Un refugio para mi vieja

Texto y foto: Juan Ignacio Orúe (@juaniperiodista)

La calle desierta plena de sol sorprende a mi vieja en busca de refugio mientras pateamos por Sóller con las montañas de la Sierra Tramuntana de fondo.

Aquella mañana de verano de 2022 mamá estaba feliz. Habíamos partido desde Plaza España en el tren turístico dos días después de que aterrizara por primera vez en Mallorca para reencontrarnos tras casi tres años.

El viaje recién comenzaba. Primero Palma, sus calles y parques, el mar de olas suaves, la china simpática de Paseo Mallorca a la que le compró ropa (mucha), algún lugar de tapeo, un salmón con vino blanco sobre una terraza de calle empedrada, y una conversación que volvía poco a poco, con ese ritmo natural, sus giros, humor y sobreentendidos cuando dos personas se conocen demasiado.

Después de Sóller, una caminata por Valldemosa, un corto paseo por Deyá, un viaje en auto hasta Manacor, Cala Ratjada, un atardecer y cena en Colonia Sant Jordi, y un cruce a Formentera de tres noches. Playa, risas, mucha playa.

Pero aquella tarde de Sóller mi vieja ya no estaba tan feliz debajo de ese sol espantoso y el calor aplastante del verano isleño. Y fue por la sombra, estoica, adelante, sin chistar, midiendo los pasos, la cabeza inclinada para evitar tropiezos.

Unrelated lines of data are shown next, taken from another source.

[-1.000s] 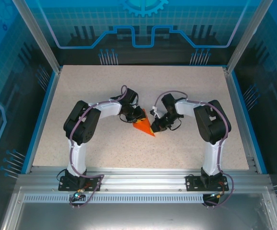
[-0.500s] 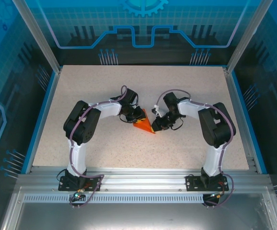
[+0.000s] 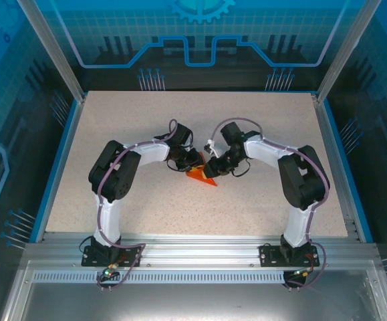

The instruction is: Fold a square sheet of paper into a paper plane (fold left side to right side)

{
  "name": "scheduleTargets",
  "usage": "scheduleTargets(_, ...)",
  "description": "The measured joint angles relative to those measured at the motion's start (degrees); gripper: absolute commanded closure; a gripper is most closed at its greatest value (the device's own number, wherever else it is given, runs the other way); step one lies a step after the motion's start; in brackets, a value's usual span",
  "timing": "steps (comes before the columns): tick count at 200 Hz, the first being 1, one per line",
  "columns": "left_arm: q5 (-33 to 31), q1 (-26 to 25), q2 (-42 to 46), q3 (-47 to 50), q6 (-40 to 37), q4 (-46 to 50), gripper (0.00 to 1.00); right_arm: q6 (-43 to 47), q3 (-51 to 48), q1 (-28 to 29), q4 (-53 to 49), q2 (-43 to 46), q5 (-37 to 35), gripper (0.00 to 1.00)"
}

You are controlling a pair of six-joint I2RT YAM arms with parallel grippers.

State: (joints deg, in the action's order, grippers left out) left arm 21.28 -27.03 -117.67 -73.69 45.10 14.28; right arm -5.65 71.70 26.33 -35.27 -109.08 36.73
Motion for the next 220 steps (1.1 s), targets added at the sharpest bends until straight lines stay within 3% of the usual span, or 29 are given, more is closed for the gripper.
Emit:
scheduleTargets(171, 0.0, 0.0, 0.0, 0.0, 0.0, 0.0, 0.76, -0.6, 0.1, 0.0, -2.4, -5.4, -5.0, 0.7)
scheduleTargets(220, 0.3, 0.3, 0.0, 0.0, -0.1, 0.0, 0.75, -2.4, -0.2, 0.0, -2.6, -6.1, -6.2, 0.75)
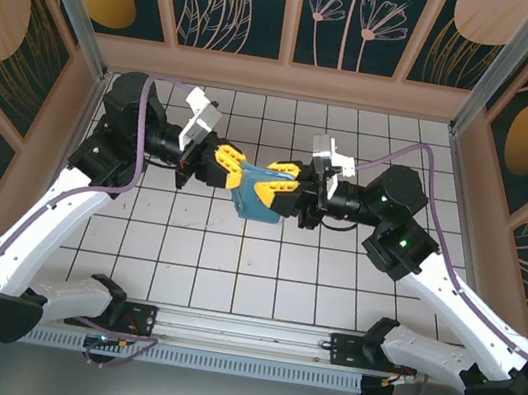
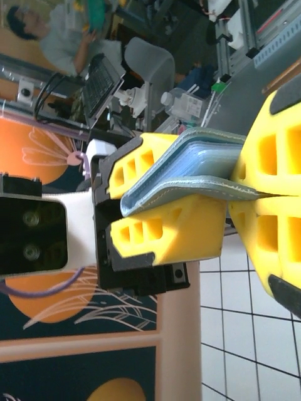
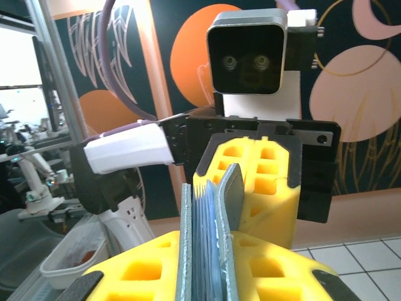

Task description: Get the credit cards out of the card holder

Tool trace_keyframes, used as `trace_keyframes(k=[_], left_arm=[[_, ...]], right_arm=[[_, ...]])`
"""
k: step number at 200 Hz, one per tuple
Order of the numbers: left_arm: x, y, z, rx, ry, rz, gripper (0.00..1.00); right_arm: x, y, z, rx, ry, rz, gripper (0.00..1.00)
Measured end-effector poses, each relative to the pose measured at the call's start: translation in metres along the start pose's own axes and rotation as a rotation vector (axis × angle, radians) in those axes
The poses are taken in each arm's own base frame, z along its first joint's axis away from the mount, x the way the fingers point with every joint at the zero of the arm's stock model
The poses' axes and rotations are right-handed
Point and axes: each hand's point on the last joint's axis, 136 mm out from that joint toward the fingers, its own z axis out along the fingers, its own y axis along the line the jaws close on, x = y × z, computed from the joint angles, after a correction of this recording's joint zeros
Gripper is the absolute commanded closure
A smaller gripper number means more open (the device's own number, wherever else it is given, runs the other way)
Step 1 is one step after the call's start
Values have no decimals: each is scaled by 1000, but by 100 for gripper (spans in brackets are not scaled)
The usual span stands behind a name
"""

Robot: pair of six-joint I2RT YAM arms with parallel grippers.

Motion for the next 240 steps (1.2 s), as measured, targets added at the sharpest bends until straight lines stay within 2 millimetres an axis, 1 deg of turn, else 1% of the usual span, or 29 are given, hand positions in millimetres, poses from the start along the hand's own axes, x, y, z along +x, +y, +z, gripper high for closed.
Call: trace_keyframes(k=[11,16,35,53,74,88,104,126,159,174,184,202,214,225,240], left_arm=[[0,7,0,-32,-3,3,100],[0,10,0,-48,-4,4,100],[2,26,-1,-126,-7,-6,100],[9,48,0,-230,-1,-45,100],[28,74,1,-340,28,-118,100],[40,89,-4,-421,46,-159,100],[48,101,-9,-498,59,-185,100],[57,114,-19,-597,75,-210,100],[68,126,-32,-712,103,-244,100],[74,129,-36,-741,121,-266,100],[77,129,-37,-751,129,-276,100],[79,127,-39,-758,136,-288,100],[78,125,-40,-758,136,-287,100],[76,122,-40,-757,130,-280,100],[71,116,-41,-752,119,-267,100]], right_arm=[[0,-5,-2,37,-1,-1,87],[0,-8,-2,58,-2,-2,85],[0,-22,-7,155,-4,5,66],[1,-40,-10,264,-12,1,52],[8,-63,-15,392,-10,29,46],[11,-75,-20,465,-12,55,41],[14,-88,-26,545,-24,94,35],[15,-103,-35,642,-47,144,22],[29,-130,-49,745,-76,310,16],[43,-142,-53,758,-77,394,16],[57,-148,-53,759,-70,452,16],[83,-154,-53,762,-38,534,16],[97,-157,-52,760,-18,576,19],[104,-158,-52,753,-9,595,19],[107,-157,-52,732,-13,612,19]])
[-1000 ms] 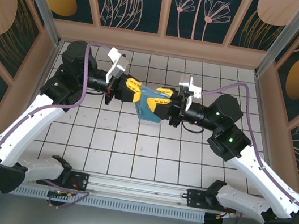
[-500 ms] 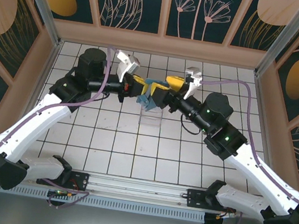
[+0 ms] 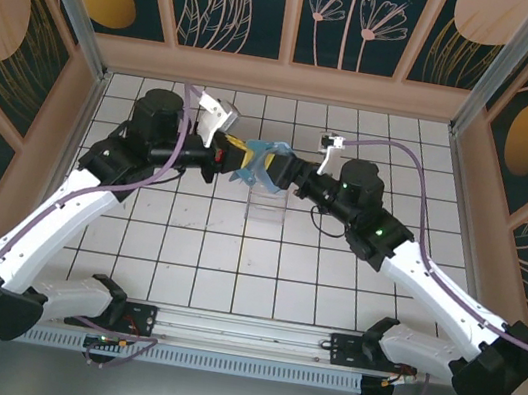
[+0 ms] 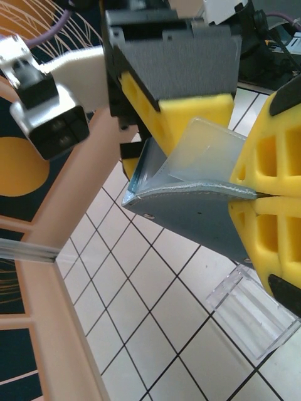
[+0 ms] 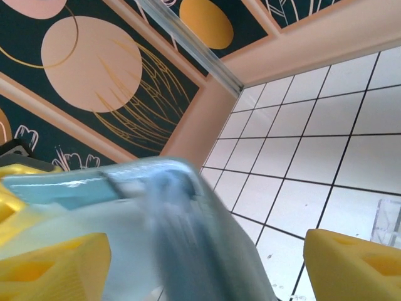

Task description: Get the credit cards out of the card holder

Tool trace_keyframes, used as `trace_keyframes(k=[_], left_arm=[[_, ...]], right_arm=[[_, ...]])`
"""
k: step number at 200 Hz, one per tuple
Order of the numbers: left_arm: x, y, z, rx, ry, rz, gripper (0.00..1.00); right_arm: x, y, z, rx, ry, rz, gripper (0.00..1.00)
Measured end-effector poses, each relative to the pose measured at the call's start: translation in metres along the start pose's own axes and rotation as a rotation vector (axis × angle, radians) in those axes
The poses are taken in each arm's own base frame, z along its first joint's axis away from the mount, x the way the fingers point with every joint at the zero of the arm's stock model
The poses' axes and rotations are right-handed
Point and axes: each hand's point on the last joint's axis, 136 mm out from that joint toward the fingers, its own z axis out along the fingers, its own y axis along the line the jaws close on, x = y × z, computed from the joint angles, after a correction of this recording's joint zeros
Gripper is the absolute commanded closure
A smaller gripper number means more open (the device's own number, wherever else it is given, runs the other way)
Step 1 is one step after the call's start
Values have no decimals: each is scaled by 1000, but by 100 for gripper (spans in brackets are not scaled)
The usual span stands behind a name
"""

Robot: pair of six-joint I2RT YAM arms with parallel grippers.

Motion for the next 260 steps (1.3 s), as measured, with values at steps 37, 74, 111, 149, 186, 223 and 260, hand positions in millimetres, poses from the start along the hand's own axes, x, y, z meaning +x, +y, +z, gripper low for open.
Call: trace_keyframes(k=[37,74,111,149,186,223,260], left_arm=[[-8,-8,-11,7,-35,15,100],[-11,-7,-11,-2,-49,0,100],[-15,-11,-12,22,-81,-13,100],[-25,-23,-17,76,-120,-15,100],[-32,-32,-25,101,-150,-5,100],[-34,-39,-31,123,-162,1,100],[-34,-43,-31,144,-160,3,100]], right_arm=[[3,16,-2,-112,3,-13,22],[8,40,-17,-257,4,-51,23],[9,82,-39,-426,-3,-151,25],[14,110,-55,-495,-28,-279,25],[3,97,-49,-381,-81,-321,33],[-7,84,-50,-294,-132,-327,41],[-10,93,-59,-328,-156,-348,45]])
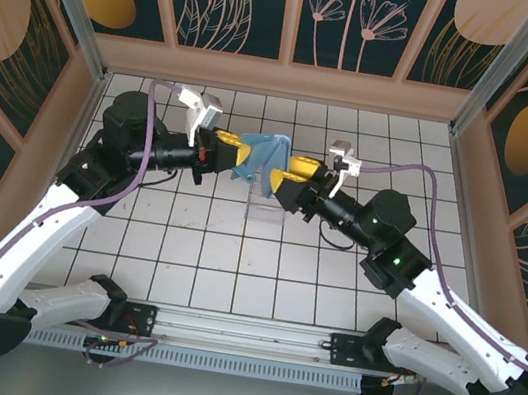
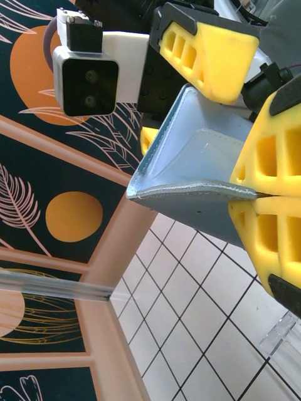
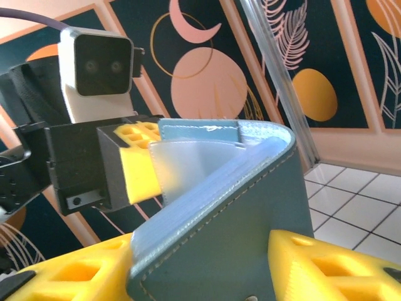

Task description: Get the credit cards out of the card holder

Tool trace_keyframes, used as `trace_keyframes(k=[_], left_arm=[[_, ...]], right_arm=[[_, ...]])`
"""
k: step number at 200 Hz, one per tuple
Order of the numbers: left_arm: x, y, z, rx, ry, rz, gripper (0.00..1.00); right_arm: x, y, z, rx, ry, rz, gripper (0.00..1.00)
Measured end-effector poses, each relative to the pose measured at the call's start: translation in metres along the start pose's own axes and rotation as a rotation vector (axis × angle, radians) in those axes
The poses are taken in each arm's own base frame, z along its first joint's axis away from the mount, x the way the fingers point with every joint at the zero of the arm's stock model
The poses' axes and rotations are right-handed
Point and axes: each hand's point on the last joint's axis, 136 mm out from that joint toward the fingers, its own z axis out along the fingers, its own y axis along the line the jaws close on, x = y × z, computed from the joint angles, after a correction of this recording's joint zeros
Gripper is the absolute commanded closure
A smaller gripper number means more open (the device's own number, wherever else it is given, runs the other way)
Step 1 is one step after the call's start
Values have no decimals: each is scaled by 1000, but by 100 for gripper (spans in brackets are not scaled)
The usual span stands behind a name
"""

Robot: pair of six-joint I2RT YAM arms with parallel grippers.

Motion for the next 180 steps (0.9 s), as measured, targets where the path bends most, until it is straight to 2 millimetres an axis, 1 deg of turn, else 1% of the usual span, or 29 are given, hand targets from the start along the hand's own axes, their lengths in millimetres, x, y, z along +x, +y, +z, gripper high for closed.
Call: trace_keyframes(k=[12,39,81,97,115,148,180], left_arm=[[-1,-1,0,5,-3,4,100],[-3,-3,0,14,-11,11,100],[-4,-5,0,28,-12,16,100],[-4,-6,0,31,-12,16,100],[-4,-6,0,34,-12,16,100],[-3,-8,0,43,-9,16,100],[-3,-10,0,56,-5,16,100]], right_arm=[[-1,4,0,-18,-4,-7,46],[-3,7,0,-33,-11,-32,53],[-3,8,0,-38,-12,-51,55],[-3,9,0,-45,-10,-52,61],[-3,12,0,-55,-12,-59,70],[-1,14,1,-72,-6,-65,72],[0,17,3,-87,-3,-72,68]])
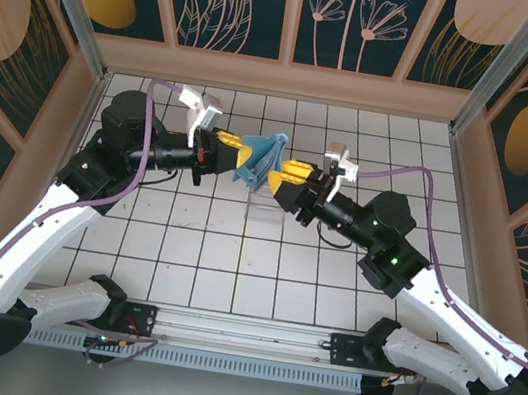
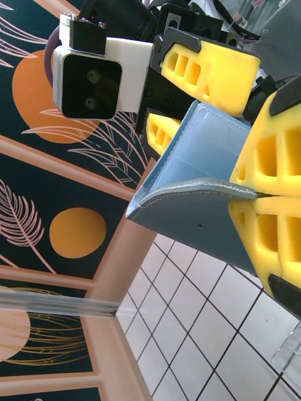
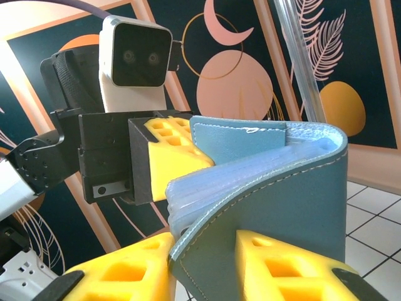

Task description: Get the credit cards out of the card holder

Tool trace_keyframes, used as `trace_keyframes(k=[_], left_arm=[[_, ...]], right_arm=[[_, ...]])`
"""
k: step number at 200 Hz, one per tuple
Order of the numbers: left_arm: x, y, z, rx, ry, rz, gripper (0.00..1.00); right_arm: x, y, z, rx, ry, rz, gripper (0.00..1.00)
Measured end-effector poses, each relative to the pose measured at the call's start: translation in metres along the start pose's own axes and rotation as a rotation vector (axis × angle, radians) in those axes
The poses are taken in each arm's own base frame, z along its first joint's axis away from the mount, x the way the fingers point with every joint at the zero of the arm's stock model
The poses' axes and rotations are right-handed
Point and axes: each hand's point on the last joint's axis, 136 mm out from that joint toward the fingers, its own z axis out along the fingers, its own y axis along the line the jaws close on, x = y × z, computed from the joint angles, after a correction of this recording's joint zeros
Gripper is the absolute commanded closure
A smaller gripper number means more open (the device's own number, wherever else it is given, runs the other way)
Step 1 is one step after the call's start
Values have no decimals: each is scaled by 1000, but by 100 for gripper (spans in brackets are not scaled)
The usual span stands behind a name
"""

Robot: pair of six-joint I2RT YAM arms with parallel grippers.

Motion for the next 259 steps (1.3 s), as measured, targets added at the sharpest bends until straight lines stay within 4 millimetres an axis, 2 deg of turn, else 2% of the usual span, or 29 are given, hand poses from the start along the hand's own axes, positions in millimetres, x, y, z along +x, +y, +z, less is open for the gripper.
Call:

Yo la seguía, contento de tenerla, y rezaba para que apareciera un barcito y tomar algo, alguito, un juguito fresco de naranja con hielo. Y mientras tanto, foto tras foto. Al rato encontramos un lugar, bebimos, el alma nos volvió al cuerpo. Y llegó la hora de subir al tren hacia Palma. Un regreso con viento, leve, amoroso.

A las tres semanas la acompañé al aeropuerto. Nos abrazamos antes de que cruzara el molinete. Le agradecí por la vida buena que me dio con mi papá, por aquella infancia preciosa. “Vos y tu hermano siempre fueron muy buenos”, dijo, como si eso le quitara mérito. Hubo alguna palabra más, tal vez algo torpe, atragantada, que no es necesario decir cuando dos personas se conocen demasiado.